Il est ici question du controversé match entre les Nordiques et les Canadiens en date du 28 avril 1987 au Forum de Montréal, où le but d’Alain Côté a été refusé par l’arbitre Kerry Fraser en raison d’une obstruction faite par Paul Gillis sur le gardien Brian Hayward.
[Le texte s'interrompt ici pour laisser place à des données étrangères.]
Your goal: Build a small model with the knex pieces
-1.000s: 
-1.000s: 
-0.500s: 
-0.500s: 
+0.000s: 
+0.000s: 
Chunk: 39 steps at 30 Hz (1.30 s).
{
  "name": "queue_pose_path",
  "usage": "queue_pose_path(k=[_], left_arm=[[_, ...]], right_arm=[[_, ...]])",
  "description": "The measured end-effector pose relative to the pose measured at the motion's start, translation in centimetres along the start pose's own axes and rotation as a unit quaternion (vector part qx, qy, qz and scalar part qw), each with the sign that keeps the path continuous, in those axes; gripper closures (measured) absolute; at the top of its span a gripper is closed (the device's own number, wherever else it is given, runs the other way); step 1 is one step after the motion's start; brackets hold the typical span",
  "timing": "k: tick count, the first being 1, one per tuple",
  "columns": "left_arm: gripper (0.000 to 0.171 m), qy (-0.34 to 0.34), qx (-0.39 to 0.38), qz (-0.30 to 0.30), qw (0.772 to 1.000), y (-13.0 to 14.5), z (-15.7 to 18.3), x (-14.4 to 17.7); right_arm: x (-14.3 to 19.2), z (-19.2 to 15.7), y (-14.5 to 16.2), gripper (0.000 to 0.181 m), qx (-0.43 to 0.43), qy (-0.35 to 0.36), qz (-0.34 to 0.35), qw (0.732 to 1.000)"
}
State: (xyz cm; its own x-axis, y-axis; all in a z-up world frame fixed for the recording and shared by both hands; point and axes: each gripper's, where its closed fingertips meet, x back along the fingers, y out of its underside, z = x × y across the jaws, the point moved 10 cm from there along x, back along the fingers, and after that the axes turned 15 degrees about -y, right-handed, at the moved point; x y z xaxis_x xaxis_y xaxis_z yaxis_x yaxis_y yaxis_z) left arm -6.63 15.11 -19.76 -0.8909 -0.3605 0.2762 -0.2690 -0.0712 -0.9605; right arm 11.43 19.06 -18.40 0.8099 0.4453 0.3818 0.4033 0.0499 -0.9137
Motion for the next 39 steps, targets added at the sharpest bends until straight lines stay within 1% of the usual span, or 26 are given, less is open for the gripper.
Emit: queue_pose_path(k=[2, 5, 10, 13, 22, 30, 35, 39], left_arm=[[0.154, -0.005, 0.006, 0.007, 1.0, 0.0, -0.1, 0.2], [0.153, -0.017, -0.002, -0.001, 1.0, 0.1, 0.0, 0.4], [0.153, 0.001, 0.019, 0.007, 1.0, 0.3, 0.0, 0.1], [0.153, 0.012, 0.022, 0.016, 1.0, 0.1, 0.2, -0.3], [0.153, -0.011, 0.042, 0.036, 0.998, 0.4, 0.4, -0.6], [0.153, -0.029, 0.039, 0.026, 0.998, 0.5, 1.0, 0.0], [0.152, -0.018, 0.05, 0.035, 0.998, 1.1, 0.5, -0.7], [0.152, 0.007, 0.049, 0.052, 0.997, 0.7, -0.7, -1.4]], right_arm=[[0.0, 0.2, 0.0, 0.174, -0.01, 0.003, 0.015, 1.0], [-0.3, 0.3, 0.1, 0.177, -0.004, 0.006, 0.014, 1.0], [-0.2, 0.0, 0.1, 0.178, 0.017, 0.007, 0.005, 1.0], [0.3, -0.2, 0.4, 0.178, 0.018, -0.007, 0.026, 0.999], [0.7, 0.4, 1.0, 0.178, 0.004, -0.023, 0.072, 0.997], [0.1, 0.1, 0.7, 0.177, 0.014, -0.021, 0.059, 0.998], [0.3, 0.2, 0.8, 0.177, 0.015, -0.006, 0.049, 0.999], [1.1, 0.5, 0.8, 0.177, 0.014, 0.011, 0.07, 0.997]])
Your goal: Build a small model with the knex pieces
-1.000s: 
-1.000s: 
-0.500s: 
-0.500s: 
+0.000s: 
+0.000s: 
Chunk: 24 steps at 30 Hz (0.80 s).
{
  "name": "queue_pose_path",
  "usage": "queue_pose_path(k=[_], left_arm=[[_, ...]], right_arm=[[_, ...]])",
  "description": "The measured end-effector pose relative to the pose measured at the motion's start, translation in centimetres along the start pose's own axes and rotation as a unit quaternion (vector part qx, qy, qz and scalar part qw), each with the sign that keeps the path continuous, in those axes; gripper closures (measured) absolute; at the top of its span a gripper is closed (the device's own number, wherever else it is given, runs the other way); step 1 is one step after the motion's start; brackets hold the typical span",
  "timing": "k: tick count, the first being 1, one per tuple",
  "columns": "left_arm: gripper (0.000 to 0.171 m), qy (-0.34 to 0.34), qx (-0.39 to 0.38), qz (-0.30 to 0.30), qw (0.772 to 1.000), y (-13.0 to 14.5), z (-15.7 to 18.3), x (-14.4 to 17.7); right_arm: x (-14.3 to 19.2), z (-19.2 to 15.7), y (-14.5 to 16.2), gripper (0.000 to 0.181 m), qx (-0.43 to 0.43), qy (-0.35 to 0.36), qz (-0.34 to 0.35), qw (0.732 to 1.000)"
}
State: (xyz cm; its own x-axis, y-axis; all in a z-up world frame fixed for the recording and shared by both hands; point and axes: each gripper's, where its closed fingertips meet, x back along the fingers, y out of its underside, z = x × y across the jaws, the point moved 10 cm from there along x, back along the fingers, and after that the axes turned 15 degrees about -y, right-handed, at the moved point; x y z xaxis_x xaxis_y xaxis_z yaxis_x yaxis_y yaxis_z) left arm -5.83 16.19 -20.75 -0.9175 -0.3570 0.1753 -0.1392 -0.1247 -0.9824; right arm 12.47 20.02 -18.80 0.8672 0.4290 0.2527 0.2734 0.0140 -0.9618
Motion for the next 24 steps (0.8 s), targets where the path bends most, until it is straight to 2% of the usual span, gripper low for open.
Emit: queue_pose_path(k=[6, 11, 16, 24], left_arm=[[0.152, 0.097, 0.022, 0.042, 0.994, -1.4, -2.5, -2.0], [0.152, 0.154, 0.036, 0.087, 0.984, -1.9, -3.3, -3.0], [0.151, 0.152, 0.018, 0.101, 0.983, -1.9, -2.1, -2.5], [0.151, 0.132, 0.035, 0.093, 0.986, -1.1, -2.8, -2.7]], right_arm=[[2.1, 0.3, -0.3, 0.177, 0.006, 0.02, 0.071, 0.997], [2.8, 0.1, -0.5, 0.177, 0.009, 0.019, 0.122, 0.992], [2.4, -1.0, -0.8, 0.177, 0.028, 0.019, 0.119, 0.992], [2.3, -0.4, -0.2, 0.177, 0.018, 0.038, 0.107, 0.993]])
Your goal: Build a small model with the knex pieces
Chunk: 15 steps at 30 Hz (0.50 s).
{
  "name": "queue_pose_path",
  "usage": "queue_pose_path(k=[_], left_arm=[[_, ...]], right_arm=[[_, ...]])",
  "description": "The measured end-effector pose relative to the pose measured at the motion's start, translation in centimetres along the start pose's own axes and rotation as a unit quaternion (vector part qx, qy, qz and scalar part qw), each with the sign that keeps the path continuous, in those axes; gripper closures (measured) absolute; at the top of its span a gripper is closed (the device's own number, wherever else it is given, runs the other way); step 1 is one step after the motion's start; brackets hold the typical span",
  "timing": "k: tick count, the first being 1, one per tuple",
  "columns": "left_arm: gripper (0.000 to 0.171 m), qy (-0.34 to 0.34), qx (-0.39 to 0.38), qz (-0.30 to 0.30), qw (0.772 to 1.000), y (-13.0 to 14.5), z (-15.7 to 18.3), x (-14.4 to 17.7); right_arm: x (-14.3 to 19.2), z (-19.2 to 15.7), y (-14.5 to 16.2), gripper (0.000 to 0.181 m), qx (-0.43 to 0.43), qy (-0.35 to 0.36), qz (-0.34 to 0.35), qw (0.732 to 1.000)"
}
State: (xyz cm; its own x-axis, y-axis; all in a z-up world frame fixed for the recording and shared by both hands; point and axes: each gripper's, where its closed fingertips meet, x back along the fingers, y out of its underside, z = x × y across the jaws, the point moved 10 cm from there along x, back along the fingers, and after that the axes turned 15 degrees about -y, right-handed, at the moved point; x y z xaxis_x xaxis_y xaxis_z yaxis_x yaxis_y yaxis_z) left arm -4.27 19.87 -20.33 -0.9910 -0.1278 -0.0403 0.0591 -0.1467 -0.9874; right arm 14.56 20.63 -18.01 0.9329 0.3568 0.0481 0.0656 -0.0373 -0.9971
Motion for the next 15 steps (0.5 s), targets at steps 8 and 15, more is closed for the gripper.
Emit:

Côté confie au Journal de Québec en 2016 que cette injustice fait partie du folklore québécois, ajoutant avec une pointe d’humour : « Ça va être écrit sur ma tombe ! »
Pour de plus amples détails sur cette œuvre, je vous recommande l’essai de Marc-Antoine K. Phaneuf, « Apparitions de Jean Paul Riopelle », paru dans le catalogue Riopelle à la croisée des temps, publié par le Musée des beaux-arts du Canada en 2023.
Le culte du cargo est un ensemble de rites qui apparaissent à la fin du XIXe siècle et dans la première moitié du XXe siècle chez les habitant·e·s de la Mélanésie, en Océanie, en réaction à la colonisation. Espérant le retour du ravitaillement distribué par avions-cargos par les Américains et les Japonais, les Mélanésien·ne·s reproduisent les comportements et, plus généralement, les outils techniques issus de la culture occidentale pour les invoquer, pensant qu’ils provenaient de la faveur divine (Feynman, 1974 ; Lawrence, 1966 ; Lindstrom, 1993).